CROWN OF THORNS
on the Great Barrier Reef Australia
Crown of Thorns Seastars are not just found in Australia, but in Australia they are found on the Great Barrier Reef (See map below)
These echinoderms (star shaped animals) can occur in plague proportions, eating all live coral in their path, and are drastically reducing the size and viability of Australia's Great Barrier Reef.
The Crown-of-thorns are most active in summer and are the only known venomous sea star.
World wide Crown of Thorns are Multi coloured but
those on the Great Barrier Reef are normally brown or reddish grey with red-tipped spines
These spines are long, sharp, poisonous and number in their Thousands and grow to a length of 4 to 5 cm (A thin layer of skin with venom glands envelopes the spines)
They do not have a set number of arms, the number of arms ranging from 6 to 23
Their size is usually 25-35 cm in diameter, but some individuals can grow to 80 cm depending on availability of certain corals (food) and living conditions.
HABITAT & LOCATION
Found on Australias Great Barrier Reef, they obviously like to live on coral but the crown-of-thorns starfish prefers to live in sheltered areas such as lagoons, and in deeper water along reef fronts, where there is less disturbance by currents, tides, weather etc.

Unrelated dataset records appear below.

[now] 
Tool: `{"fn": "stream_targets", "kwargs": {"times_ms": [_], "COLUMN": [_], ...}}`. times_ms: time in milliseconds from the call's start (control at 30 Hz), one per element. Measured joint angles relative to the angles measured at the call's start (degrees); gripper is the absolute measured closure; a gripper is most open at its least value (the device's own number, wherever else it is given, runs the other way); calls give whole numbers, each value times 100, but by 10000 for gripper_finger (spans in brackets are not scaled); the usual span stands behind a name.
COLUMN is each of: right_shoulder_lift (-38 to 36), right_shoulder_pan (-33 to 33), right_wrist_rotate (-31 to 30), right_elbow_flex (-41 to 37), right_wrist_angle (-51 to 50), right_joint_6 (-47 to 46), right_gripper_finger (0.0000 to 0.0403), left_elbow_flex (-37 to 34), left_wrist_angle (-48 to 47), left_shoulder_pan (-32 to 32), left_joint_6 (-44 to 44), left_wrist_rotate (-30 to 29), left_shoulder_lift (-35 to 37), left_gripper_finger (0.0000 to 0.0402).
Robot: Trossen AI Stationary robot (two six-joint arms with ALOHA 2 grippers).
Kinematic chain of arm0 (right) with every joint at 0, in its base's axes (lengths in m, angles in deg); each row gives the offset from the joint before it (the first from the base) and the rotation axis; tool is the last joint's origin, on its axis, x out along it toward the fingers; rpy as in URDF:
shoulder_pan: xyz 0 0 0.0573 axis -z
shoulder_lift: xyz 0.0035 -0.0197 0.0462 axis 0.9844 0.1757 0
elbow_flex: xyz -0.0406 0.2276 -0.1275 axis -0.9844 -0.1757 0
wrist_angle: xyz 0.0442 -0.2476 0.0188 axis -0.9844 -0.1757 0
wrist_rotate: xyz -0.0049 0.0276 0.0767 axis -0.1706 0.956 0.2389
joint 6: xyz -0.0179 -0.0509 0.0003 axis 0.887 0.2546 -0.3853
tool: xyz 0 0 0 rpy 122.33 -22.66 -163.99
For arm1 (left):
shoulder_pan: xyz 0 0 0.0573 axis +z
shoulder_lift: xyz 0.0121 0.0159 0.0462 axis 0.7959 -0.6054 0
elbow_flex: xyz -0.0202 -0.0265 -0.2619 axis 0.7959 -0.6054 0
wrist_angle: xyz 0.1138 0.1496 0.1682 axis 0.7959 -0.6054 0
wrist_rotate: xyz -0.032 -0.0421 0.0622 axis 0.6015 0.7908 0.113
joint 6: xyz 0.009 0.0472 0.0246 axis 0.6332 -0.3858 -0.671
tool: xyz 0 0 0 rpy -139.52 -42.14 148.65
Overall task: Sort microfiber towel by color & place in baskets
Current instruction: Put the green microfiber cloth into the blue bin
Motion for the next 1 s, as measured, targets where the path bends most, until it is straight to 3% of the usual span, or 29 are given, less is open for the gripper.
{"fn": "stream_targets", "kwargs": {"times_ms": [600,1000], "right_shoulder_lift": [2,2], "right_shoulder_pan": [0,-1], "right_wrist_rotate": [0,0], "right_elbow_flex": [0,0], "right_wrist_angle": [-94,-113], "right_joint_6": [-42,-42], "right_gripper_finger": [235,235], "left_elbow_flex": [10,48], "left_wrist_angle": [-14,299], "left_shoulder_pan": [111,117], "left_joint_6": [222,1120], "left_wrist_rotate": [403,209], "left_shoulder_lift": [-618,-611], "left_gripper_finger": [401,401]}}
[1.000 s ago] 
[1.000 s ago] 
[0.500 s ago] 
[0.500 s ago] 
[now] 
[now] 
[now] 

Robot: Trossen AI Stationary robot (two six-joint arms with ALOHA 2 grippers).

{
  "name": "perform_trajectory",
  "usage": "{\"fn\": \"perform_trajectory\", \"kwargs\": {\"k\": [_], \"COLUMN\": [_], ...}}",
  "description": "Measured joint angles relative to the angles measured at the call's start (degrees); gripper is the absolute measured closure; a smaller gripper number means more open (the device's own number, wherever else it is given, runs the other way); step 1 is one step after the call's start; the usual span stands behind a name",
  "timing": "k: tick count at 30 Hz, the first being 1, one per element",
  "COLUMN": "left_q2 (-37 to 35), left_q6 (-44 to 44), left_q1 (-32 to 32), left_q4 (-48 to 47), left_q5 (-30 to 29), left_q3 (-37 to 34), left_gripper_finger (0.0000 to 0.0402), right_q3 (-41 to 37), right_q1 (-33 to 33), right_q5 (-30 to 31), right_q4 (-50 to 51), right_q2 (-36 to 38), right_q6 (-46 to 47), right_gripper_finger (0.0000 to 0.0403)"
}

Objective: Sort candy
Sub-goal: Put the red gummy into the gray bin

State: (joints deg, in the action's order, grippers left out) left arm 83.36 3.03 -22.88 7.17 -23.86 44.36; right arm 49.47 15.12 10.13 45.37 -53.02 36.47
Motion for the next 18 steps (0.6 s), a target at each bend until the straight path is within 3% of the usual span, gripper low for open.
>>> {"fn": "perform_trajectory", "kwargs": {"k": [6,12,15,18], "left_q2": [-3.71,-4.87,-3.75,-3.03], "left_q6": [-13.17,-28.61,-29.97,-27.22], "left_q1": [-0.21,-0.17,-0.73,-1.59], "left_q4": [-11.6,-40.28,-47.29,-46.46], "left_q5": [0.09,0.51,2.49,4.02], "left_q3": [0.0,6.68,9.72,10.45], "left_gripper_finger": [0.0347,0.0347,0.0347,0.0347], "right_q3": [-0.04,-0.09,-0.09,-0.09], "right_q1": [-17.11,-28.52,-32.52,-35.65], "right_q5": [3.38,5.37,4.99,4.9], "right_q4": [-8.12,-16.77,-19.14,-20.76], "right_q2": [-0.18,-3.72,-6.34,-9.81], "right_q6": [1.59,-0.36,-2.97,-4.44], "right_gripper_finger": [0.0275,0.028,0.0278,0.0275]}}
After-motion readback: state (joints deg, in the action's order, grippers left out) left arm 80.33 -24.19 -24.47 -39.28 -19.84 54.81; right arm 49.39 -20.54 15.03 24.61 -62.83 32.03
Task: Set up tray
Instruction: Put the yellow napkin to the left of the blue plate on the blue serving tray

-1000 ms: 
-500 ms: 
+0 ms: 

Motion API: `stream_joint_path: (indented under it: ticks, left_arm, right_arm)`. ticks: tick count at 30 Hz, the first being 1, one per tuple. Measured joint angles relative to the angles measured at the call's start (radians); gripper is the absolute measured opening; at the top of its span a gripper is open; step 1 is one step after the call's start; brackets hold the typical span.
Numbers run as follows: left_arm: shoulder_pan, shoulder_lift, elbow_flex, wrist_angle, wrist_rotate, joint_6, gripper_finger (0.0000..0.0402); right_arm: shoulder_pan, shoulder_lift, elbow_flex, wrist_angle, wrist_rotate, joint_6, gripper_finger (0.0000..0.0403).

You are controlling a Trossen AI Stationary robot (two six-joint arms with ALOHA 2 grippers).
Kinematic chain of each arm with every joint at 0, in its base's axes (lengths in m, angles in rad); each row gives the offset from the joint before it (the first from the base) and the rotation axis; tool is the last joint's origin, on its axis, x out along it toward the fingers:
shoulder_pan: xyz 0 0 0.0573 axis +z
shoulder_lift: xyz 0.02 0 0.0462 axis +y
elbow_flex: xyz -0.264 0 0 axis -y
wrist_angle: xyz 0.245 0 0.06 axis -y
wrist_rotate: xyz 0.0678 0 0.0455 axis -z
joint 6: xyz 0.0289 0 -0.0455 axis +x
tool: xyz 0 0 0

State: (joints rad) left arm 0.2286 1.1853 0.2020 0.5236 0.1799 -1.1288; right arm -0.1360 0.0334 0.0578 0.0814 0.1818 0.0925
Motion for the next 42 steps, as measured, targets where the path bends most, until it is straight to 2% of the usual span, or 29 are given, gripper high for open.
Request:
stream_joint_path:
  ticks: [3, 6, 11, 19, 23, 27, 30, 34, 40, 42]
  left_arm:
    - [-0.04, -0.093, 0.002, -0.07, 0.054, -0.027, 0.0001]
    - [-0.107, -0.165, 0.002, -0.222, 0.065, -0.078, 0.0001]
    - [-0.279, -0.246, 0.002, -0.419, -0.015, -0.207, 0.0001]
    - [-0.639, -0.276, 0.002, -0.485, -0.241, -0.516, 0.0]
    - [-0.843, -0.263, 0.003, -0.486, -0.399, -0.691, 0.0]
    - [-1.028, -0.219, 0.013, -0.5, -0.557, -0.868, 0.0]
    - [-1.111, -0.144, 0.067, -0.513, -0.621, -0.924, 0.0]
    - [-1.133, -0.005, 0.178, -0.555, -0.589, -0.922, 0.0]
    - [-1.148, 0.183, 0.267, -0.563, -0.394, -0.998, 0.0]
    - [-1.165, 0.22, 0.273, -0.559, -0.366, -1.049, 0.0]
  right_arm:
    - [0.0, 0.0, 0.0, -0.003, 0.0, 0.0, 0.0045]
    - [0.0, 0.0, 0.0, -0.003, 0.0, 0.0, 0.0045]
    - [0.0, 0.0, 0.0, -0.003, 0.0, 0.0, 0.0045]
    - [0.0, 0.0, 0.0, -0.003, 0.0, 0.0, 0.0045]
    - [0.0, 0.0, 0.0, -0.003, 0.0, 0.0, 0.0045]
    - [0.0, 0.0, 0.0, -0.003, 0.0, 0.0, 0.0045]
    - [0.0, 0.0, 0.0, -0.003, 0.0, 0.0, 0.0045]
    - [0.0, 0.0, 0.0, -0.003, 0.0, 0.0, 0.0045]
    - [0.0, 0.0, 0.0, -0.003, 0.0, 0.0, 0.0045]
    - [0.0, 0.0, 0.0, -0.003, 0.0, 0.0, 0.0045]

The crown-of-thorns seastar feeds on polyps. It spreads it's stomach out through the mouth over a
lump of living coral, secreting digestive juices, kills the coral and then sucks in the resulting "soup".
After feeding it moves on leaving a patch of white, or a coral skeleton.
The Crown of Thorns seastar usually feed twice a day for several hours
Small and juvenile Crown of Thorns starfish feed at night, so they can avoid predators which are more active during daylight.
Depending on its size the Crown of Thorns can eat from 2 to 6 sq. meters of coral a year. That can be up to 180 times as much coral destroyed compared to its own size per year
When times are bad, like many other starfish, it may survive without feeding for up to 9 months.
The Crown-of-thorns starfish will eat most types of coral but prefer the branching tubular and staghorn type corals called Acropora.(which is fast growing)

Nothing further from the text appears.